Creative Sound Design in Ableton Live 12.2 with “Bounce to New Track”
Explore the creative potential of Ableton Live 12.2’s “Bounce to New Track” feature with Ned Rush as he turns sound design experiments into generative compositions.
From One-Shots to Full Arrangements: A Glitchy, Experimental Adventure
A New Take on “Bounce to New Track”
In this video, Ned Rush explores the capabilities of the new “Bounce to New Track” feature in Ableton Live 12.2—far beyond its traditional role of simple audio rendering. Starting with a straightforward idea—turning one-shots into reusable audio—he quickly pivots into experimental terrain, pushing the feature into territory that borders on generative composition.
Building a Kit, One Bounce at a Time
First, he builds a basic drum kit. A kick using Meld, a snare with Collision enhanced by erosion and saturation, and a hi-hat generated via white noise in Operator. Each is bounced individually using the new feature, making the workflow quick and fluid. These are dropped into a Drum Rack and sequenced into a beat.

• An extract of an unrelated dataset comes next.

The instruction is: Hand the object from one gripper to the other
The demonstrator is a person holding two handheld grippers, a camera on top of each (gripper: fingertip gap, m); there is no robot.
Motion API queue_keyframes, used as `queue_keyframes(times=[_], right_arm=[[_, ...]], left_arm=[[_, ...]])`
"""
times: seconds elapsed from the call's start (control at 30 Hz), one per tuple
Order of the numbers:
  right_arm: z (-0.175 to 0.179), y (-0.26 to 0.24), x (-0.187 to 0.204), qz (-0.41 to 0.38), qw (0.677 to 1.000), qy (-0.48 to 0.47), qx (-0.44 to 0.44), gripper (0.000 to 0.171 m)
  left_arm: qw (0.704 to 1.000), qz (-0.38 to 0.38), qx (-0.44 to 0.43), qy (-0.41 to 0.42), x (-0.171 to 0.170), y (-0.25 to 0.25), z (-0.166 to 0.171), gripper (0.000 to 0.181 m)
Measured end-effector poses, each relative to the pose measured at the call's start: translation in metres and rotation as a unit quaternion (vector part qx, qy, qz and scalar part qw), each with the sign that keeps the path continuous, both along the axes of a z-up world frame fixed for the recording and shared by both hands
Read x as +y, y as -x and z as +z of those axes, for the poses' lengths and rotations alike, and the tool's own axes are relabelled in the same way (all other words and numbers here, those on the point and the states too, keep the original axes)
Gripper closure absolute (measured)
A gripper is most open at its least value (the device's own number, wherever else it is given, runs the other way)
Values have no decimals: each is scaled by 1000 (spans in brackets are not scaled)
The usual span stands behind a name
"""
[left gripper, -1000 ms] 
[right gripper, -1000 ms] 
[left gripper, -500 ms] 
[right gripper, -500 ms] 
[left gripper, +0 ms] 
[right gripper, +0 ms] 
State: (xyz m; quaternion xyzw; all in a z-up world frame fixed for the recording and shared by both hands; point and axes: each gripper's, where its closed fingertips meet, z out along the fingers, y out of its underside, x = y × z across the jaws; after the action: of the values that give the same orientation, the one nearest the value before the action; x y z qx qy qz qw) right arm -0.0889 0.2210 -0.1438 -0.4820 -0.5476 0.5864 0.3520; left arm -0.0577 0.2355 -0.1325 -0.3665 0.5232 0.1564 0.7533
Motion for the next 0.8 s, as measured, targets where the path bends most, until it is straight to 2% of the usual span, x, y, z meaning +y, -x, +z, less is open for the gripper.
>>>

Key benefit: bouncing audio simplifies CPU load and frees up resources while offering consistent, reusable building blocks.
Glitch Processing via Audio Effect Racks
With a basic loop in place, Ned takes things into creative mayhem. He builds a multi-chain audio effect rack including:
- Beat Repeat
- Phaser-Flanger
- Redux
- Spectral Time
- Shifter
- Vocoder
- Randomized Delays
The chain selector is LFO-mapped, and the whole rack is automated to constantly shift textures. This rich mess of modulation is then bounced again to audio for further manipulation.
Reverse Engineering: Pre-FX and Post-FX Layers
Ned experiments by reversing clips before and after FX processing, bouncing and re-reversing to generate reversed reverbs, ghost snares, and unpredictable tails. This technique offers a surreal, layered dimension to standard loops, ideal for ambient or glitch styles.
Composing Blindfolded: Generative Roulette
A particularly playful section of the video involves generating entire musical sections without monitoring—random mappings, MIDI effect chains, chords, and arpeggiators all processed blindly, then bounced. The outcome is chaotic, humorous, and sometimes surprisingly musical.
He uses tools like:
- Expression Control
- Random MIDI FX
- Note Length
- Arpeggiators
- Probability Gate chains
Even failures are fruitful. Each clip is bounced, previewed, edited, and consolidated back into usable scenes.
The Philosophy: Embracing Chaos with Purpose
“Bounce to New Track” becomes more than a utility—it’s a creative partner in shaping sound design workflows. It lets you quickly commit random or CPU-heavy chains into static but rich textures, ideal for editing, chopping, and reconstructing without bogging down your system.
As Ned reflects: this isn’t about crafting the perfect track—it’s about discovering unexpected inspiration by handing over part of the process to the machine.